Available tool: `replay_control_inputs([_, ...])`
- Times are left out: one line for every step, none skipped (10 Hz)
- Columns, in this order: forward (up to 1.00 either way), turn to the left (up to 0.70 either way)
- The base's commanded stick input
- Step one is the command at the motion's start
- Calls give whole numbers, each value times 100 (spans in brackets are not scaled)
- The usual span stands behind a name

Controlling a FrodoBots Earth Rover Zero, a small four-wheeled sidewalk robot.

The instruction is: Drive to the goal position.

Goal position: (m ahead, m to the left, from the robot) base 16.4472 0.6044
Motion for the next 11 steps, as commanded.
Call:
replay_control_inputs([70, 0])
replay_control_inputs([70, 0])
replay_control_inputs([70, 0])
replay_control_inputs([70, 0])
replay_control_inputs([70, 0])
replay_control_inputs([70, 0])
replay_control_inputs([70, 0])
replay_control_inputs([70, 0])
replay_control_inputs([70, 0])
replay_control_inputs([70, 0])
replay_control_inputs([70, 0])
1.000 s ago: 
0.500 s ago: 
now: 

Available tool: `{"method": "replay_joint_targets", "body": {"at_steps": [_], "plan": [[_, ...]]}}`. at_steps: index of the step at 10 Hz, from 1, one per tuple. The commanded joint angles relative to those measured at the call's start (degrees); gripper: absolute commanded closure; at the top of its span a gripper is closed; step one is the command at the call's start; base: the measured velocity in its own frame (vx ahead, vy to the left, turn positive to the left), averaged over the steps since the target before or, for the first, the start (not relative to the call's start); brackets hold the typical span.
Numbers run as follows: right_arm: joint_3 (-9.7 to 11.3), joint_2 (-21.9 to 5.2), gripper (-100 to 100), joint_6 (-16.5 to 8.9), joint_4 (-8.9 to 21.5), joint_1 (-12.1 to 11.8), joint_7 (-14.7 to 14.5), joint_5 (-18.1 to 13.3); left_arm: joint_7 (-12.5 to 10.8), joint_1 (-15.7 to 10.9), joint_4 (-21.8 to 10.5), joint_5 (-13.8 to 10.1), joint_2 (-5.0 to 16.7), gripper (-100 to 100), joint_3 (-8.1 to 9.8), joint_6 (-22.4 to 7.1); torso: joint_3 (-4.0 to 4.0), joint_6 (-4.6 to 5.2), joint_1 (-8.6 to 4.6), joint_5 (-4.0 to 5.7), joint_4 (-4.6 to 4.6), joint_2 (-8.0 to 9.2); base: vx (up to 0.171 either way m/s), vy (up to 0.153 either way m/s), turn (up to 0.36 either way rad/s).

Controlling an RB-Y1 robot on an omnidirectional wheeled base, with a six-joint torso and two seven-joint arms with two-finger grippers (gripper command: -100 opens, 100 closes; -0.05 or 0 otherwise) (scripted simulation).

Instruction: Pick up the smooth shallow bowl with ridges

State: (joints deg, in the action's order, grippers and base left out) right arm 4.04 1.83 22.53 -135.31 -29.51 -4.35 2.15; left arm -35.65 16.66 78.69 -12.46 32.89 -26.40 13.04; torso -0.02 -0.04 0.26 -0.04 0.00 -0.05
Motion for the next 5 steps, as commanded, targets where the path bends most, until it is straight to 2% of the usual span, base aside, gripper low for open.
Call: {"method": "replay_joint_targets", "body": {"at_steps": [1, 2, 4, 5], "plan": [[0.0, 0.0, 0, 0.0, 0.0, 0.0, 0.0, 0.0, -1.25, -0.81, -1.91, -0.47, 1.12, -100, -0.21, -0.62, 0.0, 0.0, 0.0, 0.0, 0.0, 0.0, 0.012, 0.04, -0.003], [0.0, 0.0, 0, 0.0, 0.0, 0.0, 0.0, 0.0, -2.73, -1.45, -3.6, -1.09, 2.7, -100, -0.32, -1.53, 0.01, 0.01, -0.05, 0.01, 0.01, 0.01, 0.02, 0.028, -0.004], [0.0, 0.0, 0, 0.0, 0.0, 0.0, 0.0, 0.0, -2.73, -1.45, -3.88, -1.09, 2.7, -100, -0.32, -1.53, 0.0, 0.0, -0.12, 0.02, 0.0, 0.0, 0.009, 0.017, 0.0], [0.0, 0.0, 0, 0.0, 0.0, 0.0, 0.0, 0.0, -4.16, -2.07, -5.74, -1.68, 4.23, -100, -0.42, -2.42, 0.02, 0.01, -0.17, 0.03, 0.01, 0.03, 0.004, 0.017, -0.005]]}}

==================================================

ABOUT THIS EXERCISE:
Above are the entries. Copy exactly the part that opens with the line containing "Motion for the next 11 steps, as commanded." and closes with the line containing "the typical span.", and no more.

FINISHED TASK:
Motion for the next 11 steps, as commanded.
Call:
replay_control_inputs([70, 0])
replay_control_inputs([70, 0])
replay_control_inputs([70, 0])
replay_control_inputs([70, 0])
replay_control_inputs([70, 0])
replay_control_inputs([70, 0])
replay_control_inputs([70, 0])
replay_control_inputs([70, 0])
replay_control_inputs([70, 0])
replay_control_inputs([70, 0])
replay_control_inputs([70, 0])
1.000 s ago: 
0.500 s ago: 
now: 

Available tool: `{"method": "replay_joint_targets", "body": {"at_steps": [_], "plan": [[_, ...]]}}`. at_steps: index of the step at 10 Hz, from 1, one per tuple. The commanded joint angles relative to those measured at the call's start (degrees); gripper: absolute commanded closure; at the top of its span a gripper is closed; step one is the command at the call's start; base: the measured velocity in its own frame (vx ahead, vy to the left, turn positive to the left), averaged over the steps since the target before or, for the first, the start (not relative to the call's start); brackets hold the typical span.

There is nothing more to add to this answer.